Let’s recap where we are in this cycle from a broader perspective:

  1. The Quick Rise: In previous cycles, it took 409 and 560 days to reach the range high after reclaiming it. This cycle, it only took 125 days, resulting in a rapid rally towards the range highs. Given this quick rise, some consolidation is not only expected but healthy.

  2. The Halving Effect: The Bitcoin halving, which usually coincides with significant market movements, happened alongside the range-high breakout, adding to the consolidation we’re seeing now. This, combined with the lack of cooldown periods during the rally, is why I’m not concerned about the current slowdown.

  3. Navigating the Chop: Over the past 180 days, we’ve seen numerous failed breakouts and breakdowns, leading many to get chopped up in the market.
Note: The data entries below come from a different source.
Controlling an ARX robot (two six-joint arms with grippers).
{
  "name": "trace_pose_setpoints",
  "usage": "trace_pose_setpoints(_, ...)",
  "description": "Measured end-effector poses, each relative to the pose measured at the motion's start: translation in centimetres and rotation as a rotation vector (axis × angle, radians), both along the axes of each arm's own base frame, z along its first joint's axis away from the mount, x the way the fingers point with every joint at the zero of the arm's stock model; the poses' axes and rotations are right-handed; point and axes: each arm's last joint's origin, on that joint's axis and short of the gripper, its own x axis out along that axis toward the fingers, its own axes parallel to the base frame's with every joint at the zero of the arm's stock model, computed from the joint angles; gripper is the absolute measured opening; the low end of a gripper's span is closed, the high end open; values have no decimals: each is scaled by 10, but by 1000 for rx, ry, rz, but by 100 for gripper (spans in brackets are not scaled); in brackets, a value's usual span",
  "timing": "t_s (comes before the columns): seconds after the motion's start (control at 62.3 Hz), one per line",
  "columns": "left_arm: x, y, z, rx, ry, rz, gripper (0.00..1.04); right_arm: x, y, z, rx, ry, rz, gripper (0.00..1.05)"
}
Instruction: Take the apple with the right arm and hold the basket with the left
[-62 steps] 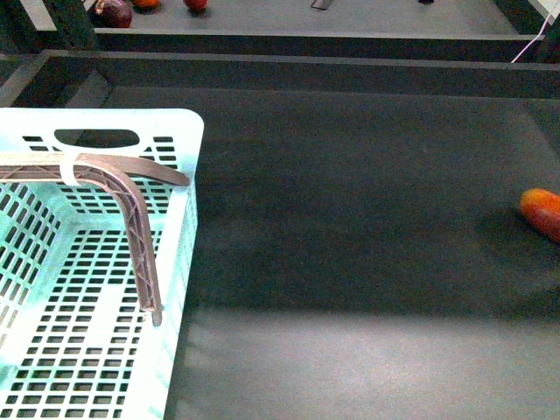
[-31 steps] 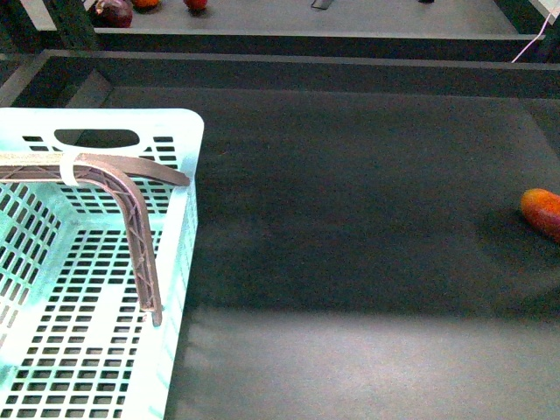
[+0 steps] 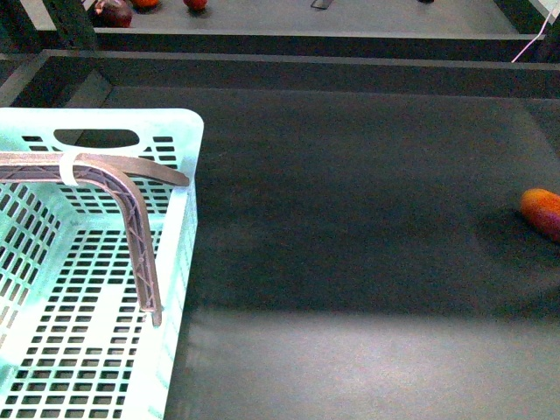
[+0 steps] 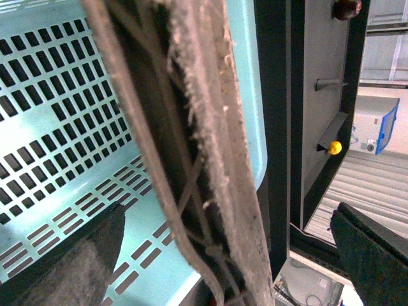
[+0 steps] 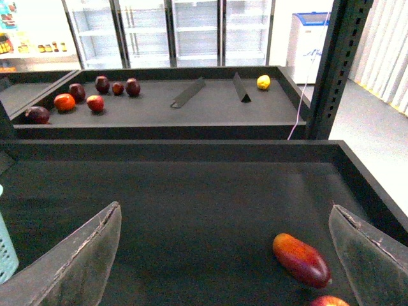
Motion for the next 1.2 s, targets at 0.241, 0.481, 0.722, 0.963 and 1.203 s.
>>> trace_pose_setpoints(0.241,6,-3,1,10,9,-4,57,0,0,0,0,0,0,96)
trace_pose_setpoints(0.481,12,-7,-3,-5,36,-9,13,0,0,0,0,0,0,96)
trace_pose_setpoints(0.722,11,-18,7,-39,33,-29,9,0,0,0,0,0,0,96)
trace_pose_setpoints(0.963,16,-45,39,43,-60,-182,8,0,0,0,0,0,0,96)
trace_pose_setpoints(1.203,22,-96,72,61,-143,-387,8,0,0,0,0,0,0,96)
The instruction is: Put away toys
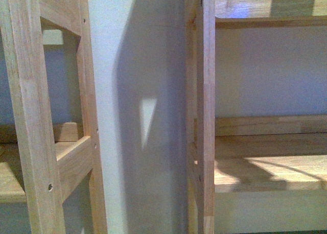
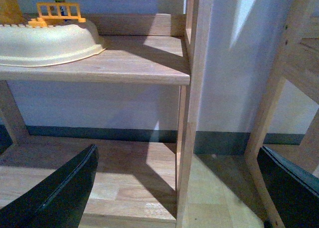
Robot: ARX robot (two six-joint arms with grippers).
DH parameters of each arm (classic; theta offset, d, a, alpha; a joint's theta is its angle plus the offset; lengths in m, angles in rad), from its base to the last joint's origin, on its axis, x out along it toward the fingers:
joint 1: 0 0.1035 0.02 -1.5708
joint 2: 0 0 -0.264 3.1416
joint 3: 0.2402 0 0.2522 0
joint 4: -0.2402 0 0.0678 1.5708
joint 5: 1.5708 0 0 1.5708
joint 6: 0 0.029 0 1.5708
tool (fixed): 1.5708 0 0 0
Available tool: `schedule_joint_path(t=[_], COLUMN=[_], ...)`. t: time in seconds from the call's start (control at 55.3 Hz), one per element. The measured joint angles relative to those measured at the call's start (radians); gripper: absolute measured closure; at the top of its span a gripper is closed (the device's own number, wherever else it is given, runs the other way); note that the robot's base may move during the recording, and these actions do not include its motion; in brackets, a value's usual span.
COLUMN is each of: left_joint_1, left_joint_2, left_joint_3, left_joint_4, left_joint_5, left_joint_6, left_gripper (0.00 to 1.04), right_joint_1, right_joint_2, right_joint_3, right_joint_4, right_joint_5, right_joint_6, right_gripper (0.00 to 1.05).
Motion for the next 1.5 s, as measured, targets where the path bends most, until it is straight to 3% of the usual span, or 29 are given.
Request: schedule_joint_path(t=[0.127, 0.289, 0.398, 0.525, 0.597, 0.705, 0.959, 1.121, 1.266, 1.501], left_joint_1=[0.0, 0.0, 0.0, 0.0, 0.0, 0.0, 0.0, 0.0, 0.0, 0.0], left_joint_2=[0.0, 0.0, 0.0, 0.0, 0.0, 0.0, 0.0, 0.0, 0.0, 0.0], left_joint_3=[0.0, 0.0, 0.0, 0.0, 0.0, 0.0, 0.0, 0.0, 0.0, 0.0], left_joint_4=[0.0, 0.0, 0.0, 0.0, 0.0, 0.0, 0.0, 0.0, 0.0, 0.0], left_joint_5=[0.0, 0.0, 0.0, 0.0, 0.0, 0.0, 0.0, 0.0, 0.0, 0.0], left_joint_6=[0.0, 0.0, 0.0, 0.0, 0.0, 0.0, 0.0, 0.0, 0.0, 0.0], left_gripper=[0.06, 0.06, 0.06, 0.06, 0.06, 0.06, 0.06, 0.06, 0.06, 0.06], right_joint_1=[-0.007, -0.007, -0.007, -0.007, -0.007, -0.032, -0.143, -0.155, -0.061, 0.253], right_joint_2=[-0.014, -0.048, -0.096, -0.195, -0.322, -0.526, -0.894, -1.126, -1.322, -1.429], right_joint_3=[-0.015, -0.048, -0.091, -0.177, -0.305, -0.535, -0.93, -1.144, -1.332, -1.612], right_joint_4=[0.021, 0.052, 0.085, 0.105, 0.114, 0.124, 0.08, 0.032, 0.021, 0.106], right_joint_5=[-0.005, 0.018, 0.086, 0.224, 0.356, 0.459, 0.418, 0.39, 0.492, 0.818], right_joint_6=[0.0, -0.01, -0.027, -0.088, -0.167, -0.238, -0.228, -0.203, -0.183, -0.172], right_gripper=[0.06, 0.07, 0.07, 0.07, 0.07, 0.07, 0.07, 0.07, 0.07, 0.07])
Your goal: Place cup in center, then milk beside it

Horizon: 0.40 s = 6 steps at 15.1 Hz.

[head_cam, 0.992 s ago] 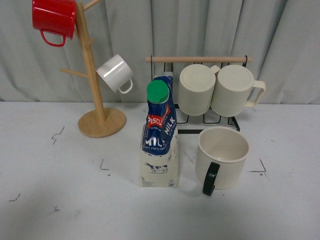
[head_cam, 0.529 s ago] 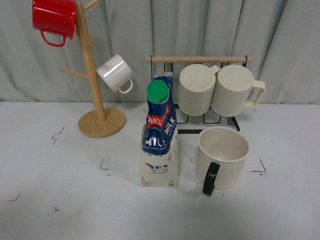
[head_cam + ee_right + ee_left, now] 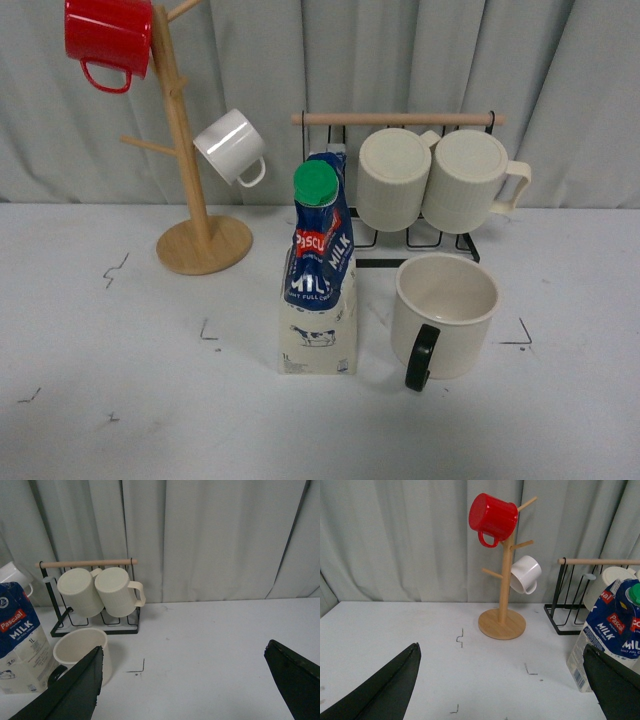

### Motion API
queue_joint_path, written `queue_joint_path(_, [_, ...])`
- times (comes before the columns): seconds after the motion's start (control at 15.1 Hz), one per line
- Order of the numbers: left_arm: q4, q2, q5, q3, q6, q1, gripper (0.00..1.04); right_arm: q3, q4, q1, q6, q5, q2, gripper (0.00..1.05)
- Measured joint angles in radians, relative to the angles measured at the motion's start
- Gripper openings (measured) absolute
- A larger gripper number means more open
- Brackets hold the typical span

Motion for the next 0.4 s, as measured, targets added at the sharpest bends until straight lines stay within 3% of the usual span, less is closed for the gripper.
queue_joint_path(0.4, [0.000,0.000,0.000,0.000,0.000,0.000,0.98,0.000,0.000,0.000,0.000,0.000,0.000,0.98])
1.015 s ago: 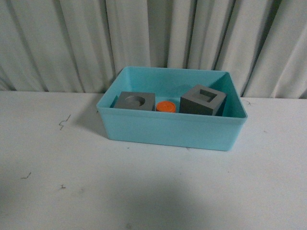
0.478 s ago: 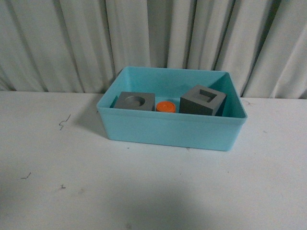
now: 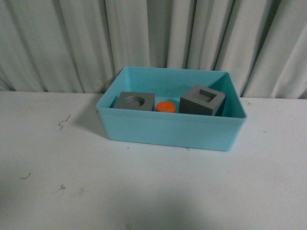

I’ve avoided this by sticking to a disciplined strategy — holding spot positions since 2023, taking profits during the initial 2024 rally, and adding more during key retests. Now, I’m patiently waiting for a breakout or breakdown before making my next move.

Strategic Planning for the Next Moves

As we move forward, I’m keeping an eye on the following scenarios:

  1. Breakout: If we break out of the current range, I’m positioned to capitalize on the next leg up.

  2. Breakdown: If we break down, I’ll watch for price action around the mid-range (0.5) or lower (0.25) levels, ready to adjust my strategy accordingly.

In any case, I’m not going to blindly predict the market. Instead, I’ll react to what the market shows me, especially in these critical zones.

Final Thoughts: Staying Adaptable

It’s important to remember that while each cycle has similarities, they also have differences. In this cycle, we’ve seen an earlier-than-usual rally driven by ETF speculation and positive inflows, leading to a longer consolidation period at previous highs. This doesn’t mean the cycle is over — it just means we need to stay adaptable.

By zooming out and remaining open to different scenarios, I’m positioning myself to navigate this cycle effectively, whether it means capitalizing on a breakout or patiently waiting through further consolidation.

In the end, the longer the accumulation, the stronger the expansion. This early run has extended the current consolidation, but it’s also setting us up for a much stronger move when the breakout finally occurs. So, while many are quick to declare that $74K was the top, I see it as just another step in the ongoing journey of this market cycle.